A Rússia confirmou que o Su-24 foi derrubado, mas nega as acusações do governo turco e afirma que em nenhum momento o avião violou o espaço aéreo. Especialistas consultados pela "CNNTÜRK" acreditam que o bombardeiro russo cruzou uma "protuberância" do território turco de apenas três quilômetros no extremo sul de Hatay, próximo de onde estão sendo registrados os combates entre turcomanos e as tropas sírias.

Os turcomanos, uma minoria síria que fala turco, recebem apoio da Turquia, enquanto os aviões russos respaldam o regime de Assad, o que acrescenta complicações diplomáticas ao incidente.

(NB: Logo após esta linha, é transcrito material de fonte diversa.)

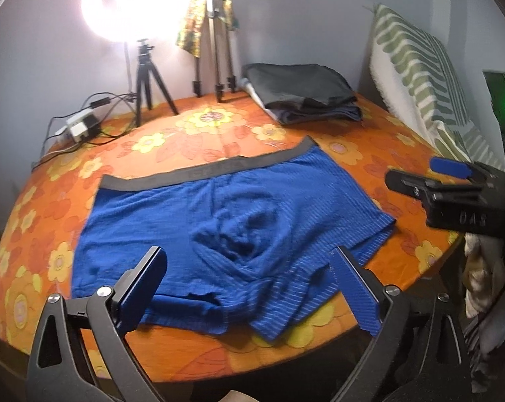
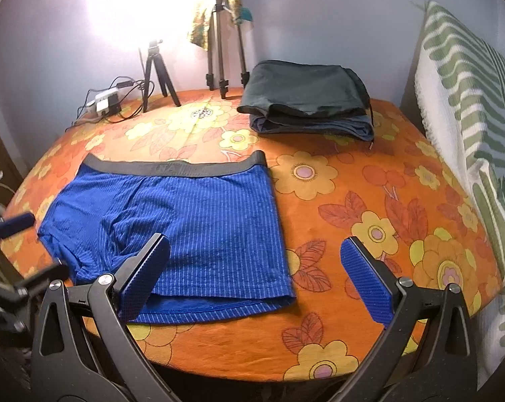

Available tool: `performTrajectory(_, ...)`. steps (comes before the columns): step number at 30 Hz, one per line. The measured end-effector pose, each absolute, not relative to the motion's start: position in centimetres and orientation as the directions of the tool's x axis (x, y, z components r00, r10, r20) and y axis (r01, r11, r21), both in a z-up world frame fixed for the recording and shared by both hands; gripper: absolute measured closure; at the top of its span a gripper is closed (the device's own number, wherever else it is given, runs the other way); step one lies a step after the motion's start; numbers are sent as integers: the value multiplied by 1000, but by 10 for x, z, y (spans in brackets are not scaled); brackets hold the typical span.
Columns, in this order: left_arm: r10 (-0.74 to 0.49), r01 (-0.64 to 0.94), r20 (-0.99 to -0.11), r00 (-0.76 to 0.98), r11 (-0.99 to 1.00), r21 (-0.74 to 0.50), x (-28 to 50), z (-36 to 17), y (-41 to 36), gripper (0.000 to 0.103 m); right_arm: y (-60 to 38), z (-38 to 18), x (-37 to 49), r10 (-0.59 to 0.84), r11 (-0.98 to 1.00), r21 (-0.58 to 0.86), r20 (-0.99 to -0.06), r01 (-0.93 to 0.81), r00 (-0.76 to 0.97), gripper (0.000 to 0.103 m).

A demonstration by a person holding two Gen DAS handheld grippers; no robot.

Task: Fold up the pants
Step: 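Grasp the waistband with the right gripper while the left gripper grasps the leg hem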

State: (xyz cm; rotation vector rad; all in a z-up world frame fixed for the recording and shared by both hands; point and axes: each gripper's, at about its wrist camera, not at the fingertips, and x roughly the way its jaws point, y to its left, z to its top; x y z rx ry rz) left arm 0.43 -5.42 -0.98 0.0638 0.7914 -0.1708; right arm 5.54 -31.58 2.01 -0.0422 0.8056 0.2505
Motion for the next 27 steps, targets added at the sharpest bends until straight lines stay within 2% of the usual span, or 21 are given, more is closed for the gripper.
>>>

O ministro das Relações Exteriores da Rússia, Sergei Lavrov, chegaria a Ancara na noite de hoje para se reunir amanhã com autoridades turcas. No entanto, não está claro se a visita será mantida após o ocorrido. O primeiro-ministro da Turquia, Ahmet Davutoglu, ordenou que o Ministério das Relações Exteriores do país leve o caso à Otan e à ONU, informou a agência "Anadolu".